What is the UCS?
The Unified Certification Standard (UCS) audit for Cloud and Managed Service Providers was developed 9 years ago by the MSPAlliance as a way to a) provide a path of operational excellence for MSPs, and b) to distinguish those MSPs who were abiding by these best practices compared to those that were not.
Who Developed the UCS?
The MSPAlliance advisory board consisting of MSPs serving the large enterprise, mid-market, and SMB, saw a need to have a standard made specifically for MSPs. For over a year these MSPs worked on creating a standard for self regulation to ensure high quality and excellence in the managed services profession.
What is the difference between the UCS and MSAP?
The Managed Services Accreditation Program™ (MSAP) was the original name of the standard created nearly 8 years ago. The MSAP is now called the UCS, after the program went through a considerable review and change in 2011. The standard is largely the same, but now has considerably enhanced audit and reporting benefits previously not available with the MSAP.
How does the UCS differ from other so-called MSP and Cloud Certifications?
While other certifications, seals, etc, may simply require a provider to submit information and promise to adhere to some industry standards, the UCS certification requires all applicants to submit to a comprehensive audit and onsite facilities inspection. When MSPA first launched this accreditation and certification many years ago, the bar was firmly set high. All data is verified by third party auditors, so the accreditation validates the quality of a Managed Services practice and is an achievement any company can be proud of.
Does the UCS overlap with ISO 27001?
The UCS audit is based was developed utilizing many different components of other international standards, including control objectives unique to the MSPAlliance. These international components include the COSO framework, COBIT, ITIL, and ISO 27001. While the UCS does not include all of the control objectives or controls from any one of the standards referenced above, it does include the control objectives and controls deemed most critical to Cloud and Managed Service Providers by the MSPAlliance.
Does the UCS overlap with SSAE 16?
The UCS and SSAE 16 audits serve different purposes. The SSAE 16 audit is an auditor to auditor report, while the UCS is a public report. The two reports, for members that complete the UCS and SSAE 16 audits simulatneously, utilize the same control objectives with the exception of Financial Health which is not included in the SSAE 16 scope. Both audits use nearly identical testing protocols.
Furthermore, the UCS is an international standard and is recognized globally, whereas SSAE 16 is largely a US audit methodology. MSPAlliance can provide you with both the UCS and SSAE 16 audits and certifications.
Can the UCS be used for compliance purposes?
Absolutely. Because the UCS certification is also an audit, and performed by well trained IT auditors familiar with managed services and cloud computing models, and has a detailed audit report for each company that goes through the process, many MSPs and cloud organizations use the UCS audit report for compliance purposes. Because it is a public document, the UCS report also has the advantage of being used for sales and marketing purposes also.
If I have my vendor certifications do I still need the UCS?
Vendor certifications are very useful for determining a MSP’s skill in using a particular vendor’s product. For example, if you are skilled in using Microsoft products then achieving Microsoft Gold might be a worthy objective. However, by itself, vendor certifications are not enough. In fact, it can be potentially misleading to customers if the MSP only has vendor certifications and no other 3rd party certification or audit. Many MSPAlliance members who have have achieved our certifications also have other vendor certifications.
How do I know if my company needs the UCS?

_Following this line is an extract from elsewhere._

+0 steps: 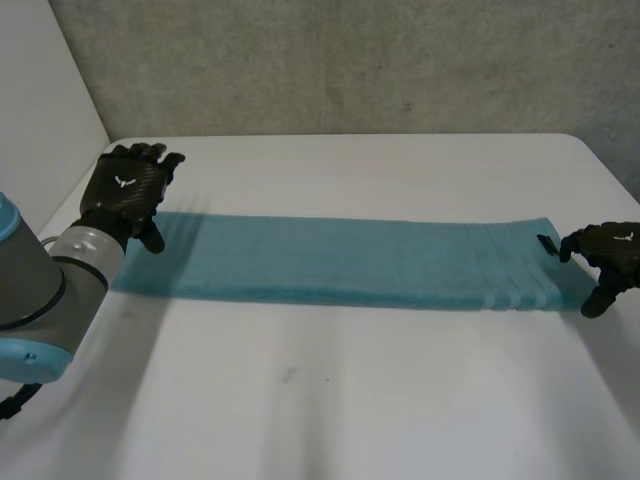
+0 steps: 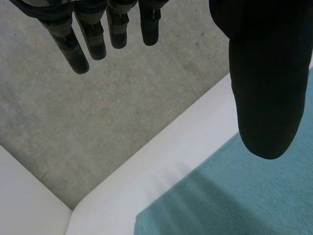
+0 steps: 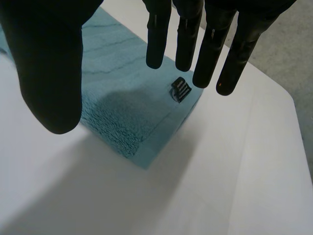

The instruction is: Fold the laundry

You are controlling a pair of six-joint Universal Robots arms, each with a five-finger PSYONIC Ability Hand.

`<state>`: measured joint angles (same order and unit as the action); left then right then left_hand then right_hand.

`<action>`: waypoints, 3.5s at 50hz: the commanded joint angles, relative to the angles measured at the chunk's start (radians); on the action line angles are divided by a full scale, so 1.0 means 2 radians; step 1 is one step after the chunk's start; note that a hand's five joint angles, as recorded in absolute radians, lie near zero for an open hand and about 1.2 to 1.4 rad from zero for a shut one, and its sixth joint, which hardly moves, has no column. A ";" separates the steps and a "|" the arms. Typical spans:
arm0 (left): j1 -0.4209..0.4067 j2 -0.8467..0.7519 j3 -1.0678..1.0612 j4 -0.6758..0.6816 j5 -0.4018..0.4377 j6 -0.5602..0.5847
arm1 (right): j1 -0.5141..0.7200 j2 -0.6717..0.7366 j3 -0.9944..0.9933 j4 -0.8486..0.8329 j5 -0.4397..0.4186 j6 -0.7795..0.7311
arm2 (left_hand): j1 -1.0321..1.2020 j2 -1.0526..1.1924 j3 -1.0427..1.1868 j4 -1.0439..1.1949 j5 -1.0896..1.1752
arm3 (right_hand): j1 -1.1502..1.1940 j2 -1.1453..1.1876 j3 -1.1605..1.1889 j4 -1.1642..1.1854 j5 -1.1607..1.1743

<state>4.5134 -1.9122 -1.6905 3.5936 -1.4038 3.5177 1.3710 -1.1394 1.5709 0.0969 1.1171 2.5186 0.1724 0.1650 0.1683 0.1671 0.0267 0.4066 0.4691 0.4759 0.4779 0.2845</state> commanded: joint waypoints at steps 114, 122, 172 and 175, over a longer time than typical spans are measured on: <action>-0.006 -0.003 -0.047 0.006 0.000 0.004 | -0.129 0.124 -0.078 -0.057 0.041 -0.113 | 0.001 0.005 0.003 0.004 -0.013 | 0.149 0.118 0.114 0.113 0.123; -0.008 -0.003 -0.047 0.006 0.000 0.004 | -0.130 0.131 -0.081 -0.058 0.039 -0.113 | 0.001 0.005 0.003 0.004 -0.013 | 0.184 0.153 0.150 0.148 0.158; -0.008 -0.002 -0.047 0.006 0.000 0.004 | -0.132 0.140 -0.176 -0.081 0.126 -0.094 | 0.001 0.005 0.003 0.004 -0.013 | 0.495 0.464 0.460 0.459 0.469; -0.008 -0.002 -0.047 0.006 0.001 0.004 | -0.109 0.115 -0.176 -0.081 0.126 -0.080 | 0.001 0.005 0.003 0.004 -0.013 | 0.495 0.464 0.460 0.459 0.469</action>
<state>4.4968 -1.9160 -1.7847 3.6048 -1.4032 3.5266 1.1053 -0.8467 1.2363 -0.0707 1.3543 2.3293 0.1724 0.1647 0.1683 0.1671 0.0267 0.9454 1.1751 1.1814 1.1903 0.9693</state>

There are many reasons why your company would want to go through the UCS audit process. Our industry is unregulated, which means end user customers have no real mechanism for determining who is a credible and qualified MSP. The UCS is a great tool for giving end user customers that assurance, while also giving the MSP guidance and comfort in knowing that their policies and procedures conform with industry best practices.
Is the UCS audit difficult to achieve?
Unlike taking a test, the UCS is not an exam that you pass or fail; it is an audit and certification. The hardest part of the UCS tends to be just getting started, but once MSPs go through the process, they tend to find it very helpful for making sure their managed services or cloud practice is running smoothly.

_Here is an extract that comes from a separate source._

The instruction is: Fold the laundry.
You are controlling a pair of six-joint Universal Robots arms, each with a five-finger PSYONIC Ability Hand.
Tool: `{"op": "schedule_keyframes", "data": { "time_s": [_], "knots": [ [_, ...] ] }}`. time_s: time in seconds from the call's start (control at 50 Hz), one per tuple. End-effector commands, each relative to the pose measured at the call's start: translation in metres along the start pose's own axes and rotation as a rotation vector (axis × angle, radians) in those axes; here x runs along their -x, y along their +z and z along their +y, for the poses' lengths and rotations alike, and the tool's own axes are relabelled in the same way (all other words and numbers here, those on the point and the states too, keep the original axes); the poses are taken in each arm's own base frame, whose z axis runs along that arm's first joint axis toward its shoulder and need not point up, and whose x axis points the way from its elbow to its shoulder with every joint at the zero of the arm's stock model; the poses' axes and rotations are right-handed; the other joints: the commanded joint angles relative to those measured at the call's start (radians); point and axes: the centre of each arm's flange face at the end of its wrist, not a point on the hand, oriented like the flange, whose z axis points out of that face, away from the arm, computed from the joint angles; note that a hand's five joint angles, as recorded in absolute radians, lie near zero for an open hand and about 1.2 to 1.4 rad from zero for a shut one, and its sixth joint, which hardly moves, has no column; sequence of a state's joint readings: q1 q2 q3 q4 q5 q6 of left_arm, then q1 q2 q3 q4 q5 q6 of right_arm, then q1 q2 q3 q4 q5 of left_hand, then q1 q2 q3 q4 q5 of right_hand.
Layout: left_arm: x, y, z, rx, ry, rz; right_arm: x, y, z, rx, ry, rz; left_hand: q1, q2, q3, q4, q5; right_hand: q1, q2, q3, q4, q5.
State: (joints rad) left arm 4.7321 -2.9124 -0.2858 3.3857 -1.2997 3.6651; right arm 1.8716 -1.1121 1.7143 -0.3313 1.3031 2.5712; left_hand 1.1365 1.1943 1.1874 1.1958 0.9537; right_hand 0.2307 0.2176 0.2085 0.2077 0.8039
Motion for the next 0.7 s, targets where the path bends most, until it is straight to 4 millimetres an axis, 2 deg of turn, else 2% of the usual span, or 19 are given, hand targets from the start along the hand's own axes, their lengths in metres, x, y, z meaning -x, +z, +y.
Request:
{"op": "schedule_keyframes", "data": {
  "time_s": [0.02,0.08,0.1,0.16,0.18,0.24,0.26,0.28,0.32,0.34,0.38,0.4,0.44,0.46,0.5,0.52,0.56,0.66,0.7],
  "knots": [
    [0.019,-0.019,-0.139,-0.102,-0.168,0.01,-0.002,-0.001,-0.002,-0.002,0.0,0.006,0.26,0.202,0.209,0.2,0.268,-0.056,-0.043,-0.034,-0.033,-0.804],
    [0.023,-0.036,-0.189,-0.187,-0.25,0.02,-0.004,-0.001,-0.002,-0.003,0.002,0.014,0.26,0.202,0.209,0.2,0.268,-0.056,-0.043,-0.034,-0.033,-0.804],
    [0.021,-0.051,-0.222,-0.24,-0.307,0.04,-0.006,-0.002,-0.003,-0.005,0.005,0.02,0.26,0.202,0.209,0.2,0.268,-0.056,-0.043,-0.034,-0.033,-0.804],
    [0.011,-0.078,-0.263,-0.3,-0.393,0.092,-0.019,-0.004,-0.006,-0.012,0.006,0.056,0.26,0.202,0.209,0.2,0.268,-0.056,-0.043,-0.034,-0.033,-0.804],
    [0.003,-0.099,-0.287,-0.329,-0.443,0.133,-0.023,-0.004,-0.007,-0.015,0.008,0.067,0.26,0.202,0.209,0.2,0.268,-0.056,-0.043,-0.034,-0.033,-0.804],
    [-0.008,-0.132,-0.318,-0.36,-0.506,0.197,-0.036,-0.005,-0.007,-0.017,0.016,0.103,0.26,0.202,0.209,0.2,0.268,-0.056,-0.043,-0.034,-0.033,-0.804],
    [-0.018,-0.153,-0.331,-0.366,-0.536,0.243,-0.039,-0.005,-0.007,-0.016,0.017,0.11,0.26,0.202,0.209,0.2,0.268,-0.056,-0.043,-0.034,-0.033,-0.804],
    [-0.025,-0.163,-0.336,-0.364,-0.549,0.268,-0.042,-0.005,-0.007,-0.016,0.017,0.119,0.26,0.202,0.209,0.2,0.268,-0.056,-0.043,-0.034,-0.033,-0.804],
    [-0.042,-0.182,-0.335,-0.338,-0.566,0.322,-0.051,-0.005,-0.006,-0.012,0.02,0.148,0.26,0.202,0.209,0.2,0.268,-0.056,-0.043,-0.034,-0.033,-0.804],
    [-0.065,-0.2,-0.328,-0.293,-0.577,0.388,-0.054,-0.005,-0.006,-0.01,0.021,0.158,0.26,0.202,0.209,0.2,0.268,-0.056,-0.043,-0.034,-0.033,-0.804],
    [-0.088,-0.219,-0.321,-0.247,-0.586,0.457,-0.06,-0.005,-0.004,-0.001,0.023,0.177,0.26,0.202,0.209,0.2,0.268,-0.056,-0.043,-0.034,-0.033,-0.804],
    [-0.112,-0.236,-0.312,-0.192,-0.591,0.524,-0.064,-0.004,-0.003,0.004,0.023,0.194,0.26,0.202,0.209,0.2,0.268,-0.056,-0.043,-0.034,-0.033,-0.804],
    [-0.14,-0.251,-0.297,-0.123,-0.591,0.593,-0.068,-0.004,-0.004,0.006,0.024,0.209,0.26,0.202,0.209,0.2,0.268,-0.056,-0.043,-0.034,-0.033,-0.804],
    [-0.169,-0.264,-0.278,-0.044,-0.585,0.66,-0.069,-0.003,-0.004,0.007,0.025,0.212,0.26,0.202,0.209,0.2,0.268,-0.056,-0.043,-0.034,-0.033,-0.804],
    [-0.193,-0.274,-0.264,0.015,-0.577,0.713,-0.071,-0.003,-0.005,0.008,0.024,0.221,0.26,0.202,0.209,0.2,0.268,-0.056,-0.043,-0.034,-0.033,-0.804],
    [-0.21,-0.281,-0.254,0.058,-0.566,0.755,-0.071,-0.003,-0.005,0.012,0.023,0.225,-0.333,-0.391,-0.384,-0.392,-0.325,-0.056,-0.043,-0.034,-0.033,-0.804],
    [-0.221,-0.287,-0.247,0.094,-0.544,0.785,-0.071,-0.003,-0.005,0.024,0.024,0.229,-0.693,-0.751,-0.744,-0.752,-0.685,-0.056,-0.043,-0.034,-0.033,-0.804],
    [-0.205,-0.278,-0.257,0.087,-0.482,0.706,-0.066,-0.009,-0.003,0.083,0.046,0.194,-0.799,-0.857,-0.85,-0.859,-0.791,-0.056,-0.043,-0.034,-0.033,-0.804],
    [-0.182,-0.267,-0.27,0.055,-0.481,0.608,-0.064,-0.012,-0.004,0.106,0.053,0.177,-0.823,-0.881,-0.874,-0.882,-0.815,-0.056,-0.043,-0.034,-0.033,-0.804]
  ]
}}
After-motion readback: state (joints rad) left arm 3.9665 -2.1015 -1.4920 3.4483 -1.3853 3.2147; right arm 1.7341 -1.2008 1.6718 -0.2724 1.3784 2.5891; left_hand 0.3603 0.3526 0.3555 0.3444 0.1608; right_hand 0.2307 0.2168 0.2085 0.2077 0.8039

Is it true I can also get free consulting during the UCS audit?
Yes. MSPAlliance has an interest in making sure each company has a beneficial UCS experience. Because MSPAlliance does not charge by the hour, we can provide a great amount of information and consulting advice throughout the UCS audit process to help our MSPs achieve success and excellence. This advice can include pricing, documentation, security policies, operational benchmarks, and much more. If you have questions about how your firm can benefit from the UCS audit process, please ask us.
What are the steps involved in completing the UCS process?
- Complete the UCS application.
- Complete UCS data gathering document (during this phase MSPAlliance will work with your team to help complete this document)
- Audit team schedules visit to your facilities to perform testing
- UCS audit report is written by MSPAlliance and audit team, reviewed by MSP
- UCS certification is issued by MSPAlliance and UCS audit report is issued by auditor.